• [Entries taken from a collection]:
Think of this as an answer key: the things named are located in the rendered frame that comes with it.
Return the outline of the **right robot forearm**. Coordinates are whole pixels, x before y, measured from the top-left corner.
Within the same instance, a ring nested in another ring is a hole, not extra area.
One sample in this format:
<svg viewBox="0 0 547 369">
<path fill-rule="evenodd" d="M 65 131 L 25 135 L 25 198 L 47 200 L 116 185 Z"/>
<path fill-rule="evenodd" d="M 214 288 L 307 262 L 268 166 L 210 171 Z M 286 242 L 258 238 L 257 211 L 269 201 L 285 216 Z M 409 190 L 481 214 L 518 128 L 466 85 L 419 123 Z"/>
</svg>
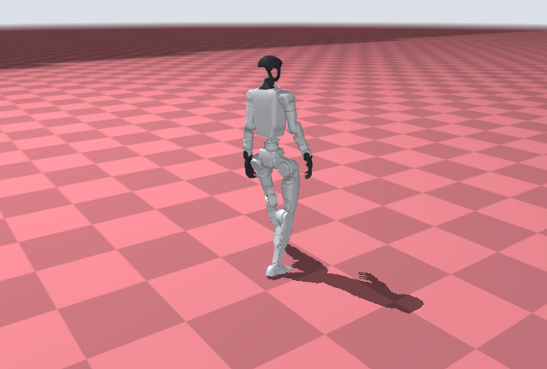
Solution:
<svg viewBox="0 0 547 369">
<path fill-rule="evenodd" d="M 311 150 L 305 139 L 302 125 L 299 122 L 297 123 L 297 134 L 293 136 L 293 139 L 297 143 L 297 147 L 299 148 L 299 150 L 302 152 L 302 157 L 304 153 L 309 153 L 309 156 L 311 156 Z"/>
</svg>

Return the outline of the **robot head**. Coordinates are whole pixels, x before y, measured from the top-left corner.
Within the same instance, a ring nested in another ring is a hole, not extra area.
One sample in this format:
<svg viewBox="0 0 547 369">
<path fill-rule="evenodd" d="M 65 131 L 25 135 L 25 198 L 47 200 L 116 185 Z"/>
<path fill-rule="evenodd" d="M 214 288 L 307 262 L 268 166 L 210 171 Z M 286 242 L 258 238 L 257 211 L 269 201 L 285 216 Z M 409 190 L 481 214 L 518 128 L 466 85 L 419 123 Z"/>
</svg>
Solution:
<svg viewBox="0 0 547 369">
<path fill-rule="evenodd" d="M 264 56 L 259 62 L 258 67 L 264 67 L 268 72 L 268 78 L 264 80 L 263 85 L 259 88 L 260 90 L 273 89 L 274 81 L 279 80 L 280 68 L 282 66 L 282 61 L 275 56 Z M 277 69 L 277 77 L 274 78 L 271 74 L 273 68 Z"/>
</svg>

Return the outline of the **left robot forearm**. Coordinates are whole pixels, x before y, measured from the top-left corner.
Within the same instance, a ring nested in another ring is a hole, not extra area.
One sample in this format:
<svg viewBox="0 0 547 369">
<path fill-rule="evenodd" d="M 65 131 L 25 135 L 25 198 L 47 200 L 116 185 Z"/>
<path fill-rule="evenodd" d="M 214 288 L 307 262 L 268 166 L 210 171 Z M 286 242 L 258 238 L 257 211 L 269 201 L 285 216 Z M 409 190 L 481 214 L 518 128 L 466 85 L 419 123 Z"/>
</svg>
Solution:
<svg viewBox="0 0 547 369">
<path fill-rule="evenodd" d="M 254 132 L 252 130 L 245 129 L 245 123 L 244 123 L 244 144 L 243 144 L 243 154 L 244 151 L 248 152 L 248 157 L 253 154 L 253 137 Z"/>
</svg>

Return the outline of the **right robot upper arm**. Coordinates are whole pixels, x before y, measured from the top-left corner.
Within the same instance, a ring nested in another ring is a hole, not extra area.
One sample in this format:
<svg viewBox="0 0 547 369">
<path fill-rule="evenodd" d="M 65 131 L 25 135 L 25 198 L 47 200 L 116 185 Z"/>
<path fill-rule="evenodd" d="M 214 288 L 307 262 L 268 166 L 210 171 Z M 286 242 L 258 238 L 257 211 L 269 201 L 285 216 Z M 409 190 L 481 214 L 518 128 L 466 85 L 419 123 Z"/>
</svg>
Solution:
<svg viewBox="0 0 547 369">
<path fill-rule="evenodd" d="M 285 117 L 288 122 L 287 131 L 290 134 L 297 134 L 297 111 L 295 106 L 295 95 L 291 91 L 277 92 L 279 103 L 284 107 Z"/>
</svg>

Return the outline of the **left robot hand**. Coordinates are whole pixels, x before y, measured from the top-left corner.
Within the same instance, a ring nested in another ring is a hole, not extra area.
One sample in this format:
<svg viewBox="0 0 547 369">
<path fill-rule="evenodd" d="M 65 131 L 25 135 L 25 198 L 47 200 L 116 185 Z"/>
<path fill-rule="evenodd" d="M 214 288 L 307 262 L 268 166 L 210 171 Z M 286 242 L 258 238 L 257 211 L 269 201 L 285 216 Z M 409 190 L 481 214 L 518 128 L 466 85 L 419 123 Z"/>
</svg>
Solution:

• [ABOUT THIS TASK]: Which lines of the records contain "left"? Show each of them.

• [WRITTEN RESPONSE]:
Return the outline of the **right robot forearm**. Coordinates are whole pixels, x before y, measured from the top-left corner.
Return the outline of the **robot head**. Coordinates are whole pixels, x before y, measured from the top-left corner.
Return the outline of the **left robot forearm**. Coordinates are whole pixels, x before y, measured from the top-left corner.
Return the outline of the **right robot upper arm**. Coordinates are whole pixels, x before y, measured from the top-left corner.
Return the outline of the **left robot hand**. Coordinates are whole pixels, x before y, measured from the top-left corner.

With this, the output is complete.